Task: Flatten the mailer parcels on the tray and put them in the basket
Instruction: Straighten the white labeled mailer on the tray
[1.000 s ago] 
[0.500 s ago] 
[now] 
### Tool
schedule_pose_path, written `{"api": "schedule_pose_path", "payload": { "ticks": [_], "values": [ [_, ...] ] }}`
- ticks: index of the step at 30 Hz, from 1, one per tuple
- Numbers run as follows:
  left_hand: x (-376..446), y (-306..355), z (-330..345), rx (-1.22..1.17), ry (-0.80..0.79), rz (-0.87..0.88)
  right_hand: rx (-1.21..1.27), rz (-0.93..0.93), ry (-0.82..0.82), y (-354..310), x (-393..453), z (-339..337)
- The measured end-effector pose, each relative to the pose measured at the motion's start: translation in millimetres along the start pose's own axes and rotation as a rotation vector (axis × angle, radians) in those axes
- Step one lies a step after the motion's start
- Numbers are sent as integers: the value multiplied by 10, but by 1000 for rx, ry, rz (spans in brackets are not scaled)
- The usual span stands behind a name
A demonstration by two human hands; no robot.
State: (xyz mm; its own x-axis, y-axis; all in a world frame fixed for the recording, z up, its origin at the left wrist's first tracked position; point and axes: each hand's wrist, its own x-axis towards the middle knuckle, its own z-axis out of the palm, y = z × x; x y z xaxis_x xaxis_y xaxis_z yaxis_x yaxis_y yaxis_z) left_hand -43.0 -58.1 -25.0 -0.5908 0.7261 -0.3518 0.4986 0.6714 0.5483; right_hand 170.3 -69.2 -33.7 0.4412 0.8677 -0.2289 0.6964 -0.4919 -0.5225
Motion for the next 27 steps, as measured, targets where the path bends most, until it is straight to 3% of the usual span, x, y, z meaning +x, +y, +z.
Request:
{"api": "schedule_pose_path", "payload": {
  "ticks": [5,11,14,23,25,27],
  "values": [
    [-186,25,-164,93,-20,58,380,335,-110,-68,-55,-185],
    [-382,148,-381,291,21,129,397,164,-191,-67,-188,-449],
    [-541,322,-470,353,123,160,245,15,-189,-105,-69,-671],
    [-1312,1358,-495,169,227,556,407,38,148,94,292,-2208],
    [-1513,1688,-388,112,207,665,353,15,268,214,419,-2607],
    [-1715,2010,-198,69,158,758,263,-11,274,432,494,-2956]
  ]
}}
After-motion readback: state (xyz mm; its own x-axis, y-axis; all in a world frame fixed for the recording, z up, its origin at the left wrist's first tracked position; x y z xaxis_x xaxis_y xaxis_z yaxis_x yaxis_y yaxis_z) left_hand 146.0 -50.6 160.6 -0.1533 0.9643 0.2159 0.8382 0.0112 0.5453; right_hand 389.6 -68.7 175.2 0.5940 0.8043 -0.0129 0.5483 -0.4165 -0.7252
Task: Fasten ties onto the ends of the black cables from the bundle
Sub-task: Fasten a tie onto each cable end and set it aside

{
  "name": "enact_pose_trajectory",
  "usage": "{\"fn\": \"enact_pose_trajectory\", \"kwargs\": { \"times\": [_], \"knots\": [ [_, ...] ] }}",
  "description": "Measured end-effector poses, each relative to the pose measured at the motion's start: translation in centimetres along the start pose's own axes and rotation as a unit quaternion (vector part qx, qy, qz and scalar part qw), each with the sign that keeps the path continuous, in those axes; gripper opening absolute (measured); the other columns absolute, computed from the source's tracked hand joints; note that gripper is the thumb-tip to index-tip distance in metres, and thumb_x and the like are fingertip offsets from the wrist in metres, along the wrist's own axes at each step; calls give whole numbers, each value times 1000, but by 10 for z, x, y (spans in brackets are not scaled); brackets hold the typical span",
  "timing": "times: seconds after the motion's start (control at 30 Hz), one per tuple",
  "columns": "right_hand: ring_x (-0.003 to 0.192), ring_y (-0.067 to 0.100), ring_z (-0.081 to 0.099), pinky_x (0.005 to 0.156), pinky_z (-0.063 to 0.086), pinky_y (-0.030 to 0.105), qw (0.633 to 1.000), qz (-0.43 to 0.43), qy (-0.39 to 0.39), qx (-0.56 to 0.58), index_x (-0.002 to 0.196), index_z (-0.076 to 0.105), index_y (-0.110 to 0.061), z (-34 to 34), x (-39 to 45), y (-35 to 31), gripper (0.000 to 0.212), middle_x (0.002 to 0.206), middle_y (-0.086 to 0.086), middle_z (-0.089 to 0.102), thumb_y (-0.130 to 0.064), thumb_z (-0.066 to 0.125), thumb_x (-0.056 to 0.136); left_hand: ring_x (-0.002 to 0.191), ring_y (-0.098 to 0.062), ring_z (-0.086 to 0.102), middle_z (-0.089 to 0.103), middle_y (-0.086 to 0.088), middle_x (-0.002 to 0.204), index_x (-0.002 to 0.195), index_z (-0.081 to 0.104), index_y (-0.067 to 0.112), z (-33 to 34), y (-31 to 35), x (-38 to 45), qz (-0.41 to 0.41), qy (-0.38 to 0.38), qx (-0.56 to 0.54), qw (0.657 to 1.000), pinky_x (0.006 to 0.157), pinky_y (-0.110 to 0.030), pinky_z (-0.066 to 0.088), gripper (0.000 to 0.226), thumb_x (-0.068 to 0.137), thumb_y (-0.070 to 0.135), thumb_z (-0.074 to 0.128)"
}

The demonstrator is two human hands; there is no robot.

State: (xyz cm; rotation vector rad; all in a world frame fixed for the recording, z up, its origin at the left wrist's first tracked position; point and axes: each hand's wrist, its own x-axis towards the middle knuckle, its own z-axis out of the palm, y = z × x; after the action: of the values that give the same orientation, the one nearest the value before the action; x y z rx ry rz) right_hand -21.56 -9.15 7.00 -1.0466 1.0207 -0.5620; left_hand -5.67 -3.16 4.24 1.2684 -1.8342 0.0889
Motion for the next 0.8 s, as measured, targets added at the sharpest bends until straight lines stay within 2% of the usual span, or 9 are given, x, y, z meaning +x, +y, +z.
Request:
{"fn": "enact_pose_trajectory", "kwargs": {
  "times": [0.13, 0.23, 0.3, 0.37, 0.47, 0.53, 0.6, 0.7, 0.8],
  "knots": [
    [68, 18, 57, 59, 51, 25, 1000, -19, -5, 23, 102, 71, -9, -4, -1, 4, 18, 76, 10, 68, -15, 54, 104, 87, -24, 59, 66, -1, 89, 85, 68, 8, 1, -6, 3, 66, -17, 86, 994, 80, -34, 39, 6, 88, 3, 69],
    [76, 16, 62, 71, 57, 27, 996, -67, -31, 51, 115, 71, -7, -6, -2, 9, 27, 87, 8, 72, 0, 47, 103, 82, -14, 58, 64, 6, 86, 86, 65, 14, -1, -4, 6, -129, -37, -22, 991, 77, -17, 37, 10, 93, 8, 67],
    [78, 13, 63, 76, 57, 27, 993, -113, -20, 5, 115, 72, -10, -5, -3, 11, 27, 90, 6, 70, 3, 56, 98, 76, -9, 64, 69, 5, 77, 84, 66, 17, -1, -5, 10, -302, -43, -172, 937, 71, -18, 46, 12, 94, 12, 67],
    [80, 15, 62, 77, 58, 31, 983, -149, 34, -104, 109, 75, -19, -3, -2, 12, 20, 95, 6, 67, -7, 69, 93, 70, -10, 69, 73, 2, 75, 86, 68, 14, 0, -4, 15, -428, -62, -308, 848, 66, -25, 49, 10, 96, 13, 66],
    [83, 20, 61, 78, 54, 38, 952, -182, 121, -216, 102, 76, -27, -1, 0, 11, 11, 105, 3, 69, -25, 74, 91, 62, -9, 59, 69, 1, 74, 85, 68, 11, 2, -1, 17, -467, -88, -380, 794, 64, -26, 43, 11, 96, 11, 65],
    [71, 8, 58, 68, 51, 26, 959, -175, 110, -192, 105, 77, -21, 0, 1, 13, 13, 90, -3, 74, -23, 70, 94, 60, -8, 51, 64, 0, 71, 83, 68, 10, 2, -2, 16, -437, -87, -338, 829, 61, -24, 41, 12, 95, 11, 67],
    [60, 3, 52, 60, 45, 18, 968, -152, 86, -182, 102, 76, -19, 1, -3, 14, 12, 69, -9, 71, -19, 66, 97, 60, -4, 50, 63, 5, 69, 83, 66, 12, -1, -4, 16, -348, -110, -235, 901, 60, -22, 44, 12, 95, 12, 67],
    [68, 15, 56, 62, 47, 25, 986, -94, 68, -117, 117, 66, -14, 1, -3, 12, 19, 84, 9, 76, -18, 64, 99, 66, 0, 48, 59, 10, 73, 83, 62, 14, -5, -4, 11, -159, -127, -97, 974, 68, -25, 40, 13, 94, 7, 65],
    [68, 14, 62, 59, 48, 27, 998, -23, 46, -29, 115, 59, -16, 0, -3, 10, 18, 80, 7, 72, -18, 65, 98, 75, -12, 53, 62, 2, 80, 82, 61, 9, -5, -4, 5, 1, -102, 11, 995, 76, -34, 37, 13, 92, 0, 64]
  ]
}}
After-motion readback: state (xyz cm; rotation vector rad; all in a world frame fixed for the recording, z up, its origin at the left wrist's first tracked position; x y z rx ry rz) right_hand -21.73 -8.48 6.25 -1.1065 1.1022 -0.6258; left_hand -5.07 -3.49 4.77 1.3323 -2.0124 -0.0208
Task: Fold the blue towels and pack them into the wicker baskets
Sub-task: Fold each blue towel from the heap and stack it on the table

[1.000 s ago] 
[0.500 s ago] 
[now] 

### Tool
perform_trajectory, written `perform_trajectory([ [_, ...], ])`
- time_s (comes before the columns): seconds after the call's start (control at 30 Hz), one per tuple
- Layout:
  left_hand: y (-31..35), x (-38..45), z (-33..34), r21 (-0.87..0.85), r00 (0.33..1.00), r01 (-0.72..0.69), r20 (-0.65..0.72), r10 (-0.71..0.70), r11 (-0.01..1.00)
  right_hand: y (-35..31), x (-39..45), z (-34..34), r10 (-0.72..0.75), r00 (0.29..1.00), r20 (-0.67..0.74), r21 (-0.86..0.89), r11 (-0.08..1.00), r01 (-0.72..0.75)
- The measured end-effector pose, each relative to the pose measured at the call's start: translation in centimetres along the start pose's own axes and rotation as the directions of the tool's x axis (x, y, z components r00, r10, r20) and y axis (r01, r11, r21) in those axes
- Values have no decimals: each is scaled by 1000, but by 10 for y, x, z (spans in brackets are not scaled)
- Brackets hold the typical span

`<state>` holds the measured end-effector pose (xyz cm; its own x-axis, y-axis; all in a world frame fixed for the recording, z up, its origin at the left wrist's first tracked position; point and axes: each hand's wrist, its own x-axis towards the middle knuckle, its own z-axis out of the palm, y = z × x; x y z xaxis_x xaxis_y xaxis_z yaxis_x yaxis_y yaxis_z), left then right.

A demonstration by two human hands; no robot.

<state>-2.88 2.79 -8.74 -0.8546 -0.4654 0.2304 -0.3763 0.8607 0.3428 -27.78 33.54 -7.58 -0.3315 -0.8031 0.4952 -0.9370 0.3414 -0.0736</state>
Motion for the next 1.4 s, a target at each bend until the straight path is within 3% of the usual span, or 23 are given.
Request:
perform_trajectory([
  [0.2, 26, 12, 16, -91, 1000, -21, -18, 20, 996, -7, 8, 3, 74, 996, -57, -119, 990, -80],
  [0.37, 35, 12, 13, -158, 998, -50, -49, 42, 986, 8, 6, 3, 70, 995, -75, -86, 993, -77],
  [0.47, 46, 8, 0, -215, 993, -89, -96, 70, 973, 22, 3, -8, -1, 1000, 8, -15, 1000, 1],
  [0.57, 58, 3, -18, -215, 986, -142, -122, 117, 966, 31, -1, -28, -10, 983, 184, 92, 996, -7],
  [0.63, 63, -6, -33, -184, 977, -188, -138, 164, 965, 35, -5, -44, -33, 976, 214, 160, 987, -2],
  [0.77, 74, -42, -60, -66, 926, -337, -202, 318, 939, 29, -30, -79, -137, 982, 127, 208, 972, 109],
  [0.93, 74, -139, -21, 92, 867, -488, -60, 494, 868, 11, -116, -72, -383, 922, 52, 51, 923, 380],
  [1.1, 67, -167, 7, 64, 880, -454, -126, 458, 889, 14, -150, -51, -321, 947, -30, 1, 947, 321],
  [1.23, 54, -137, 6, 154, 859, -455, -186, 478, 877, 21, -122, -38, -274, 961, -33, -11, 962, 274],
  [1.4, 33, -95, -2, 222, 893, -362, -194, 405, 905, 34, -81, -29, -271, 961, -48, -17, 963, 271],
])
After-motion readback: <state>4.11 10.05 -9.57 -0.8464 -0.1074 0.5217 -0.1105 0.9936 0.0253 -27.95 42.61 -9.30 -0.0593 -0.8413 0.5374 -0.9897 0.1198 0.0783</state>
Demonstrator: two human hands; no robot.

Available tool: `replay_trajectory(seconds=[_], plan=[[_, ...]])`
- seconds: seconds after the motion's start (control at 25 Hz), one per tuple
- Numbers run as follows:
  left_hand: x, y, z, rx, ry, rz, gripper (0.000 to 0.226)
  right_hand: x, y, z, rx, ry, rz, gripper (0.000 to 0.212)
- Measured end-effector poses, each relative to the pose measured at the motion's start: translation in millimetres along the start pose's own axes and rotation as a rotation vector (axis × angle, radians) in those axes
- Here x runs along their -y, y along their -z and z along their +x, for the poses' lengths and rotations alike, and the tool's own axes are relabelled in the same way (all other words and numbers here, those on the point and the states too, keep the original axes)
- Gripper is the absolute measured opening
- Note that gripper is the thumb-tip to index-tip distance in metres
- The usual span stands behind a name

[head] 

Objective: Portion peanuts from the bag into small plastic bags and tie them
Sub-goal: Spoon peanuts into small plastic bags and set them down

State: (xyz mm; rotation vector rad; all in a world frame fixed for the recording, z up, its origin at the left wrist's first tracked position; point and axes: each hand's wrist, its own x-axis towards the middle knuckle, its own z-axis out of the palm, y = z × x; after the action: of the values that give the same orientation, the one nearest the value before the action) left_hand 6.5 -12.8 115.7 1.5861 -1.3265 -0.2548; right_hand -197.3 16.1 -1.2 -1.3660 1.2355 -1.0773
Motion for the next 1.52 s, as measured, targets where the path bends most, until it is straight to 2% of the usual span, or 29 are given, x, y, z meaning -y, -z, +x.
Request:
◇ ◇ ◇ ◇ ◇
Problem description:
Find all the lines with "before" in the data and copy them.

Written response:
State: (xyz cm; rotation vector rad; all in a world frame fixed for the recording, z up, its origin at the left wrist's first tracked position; point and axes: each hand's wrist, its own x-axis towards the middle knuckle, its own z-axis out of the palm, y = z × x; after the action: of the values that give the same orientation, the one nearest the value before the action; x y z rx ry rz) right_hand -21.56 -9.15 7.00 -1.0466 1.0207 -0.5620; left_hand -5.67 -3.16 4.24 1.2684 -1.8342 0.0889
- time_s (comes before the columns): seconds after the call's start (control at 30 Hz), one per tuple
State: (xyz mm; rotation vector rad; all in a world frame fixed for the recording, z up, its origin at the left wrist's first tracked position; point and axes: each hand's wrist, its own x-axis towards the middle knuckle, its own z-axis out of the palm, y = z × x; after the action: of the values that give the same orientation, the one nearest the value before the action) left_hand 6.5 -12.8 115.7 1.5861 -1.3265 -0.2548; right_hand -197.3 16.1 -1.2 -1.3660 1.2355 -1.0773

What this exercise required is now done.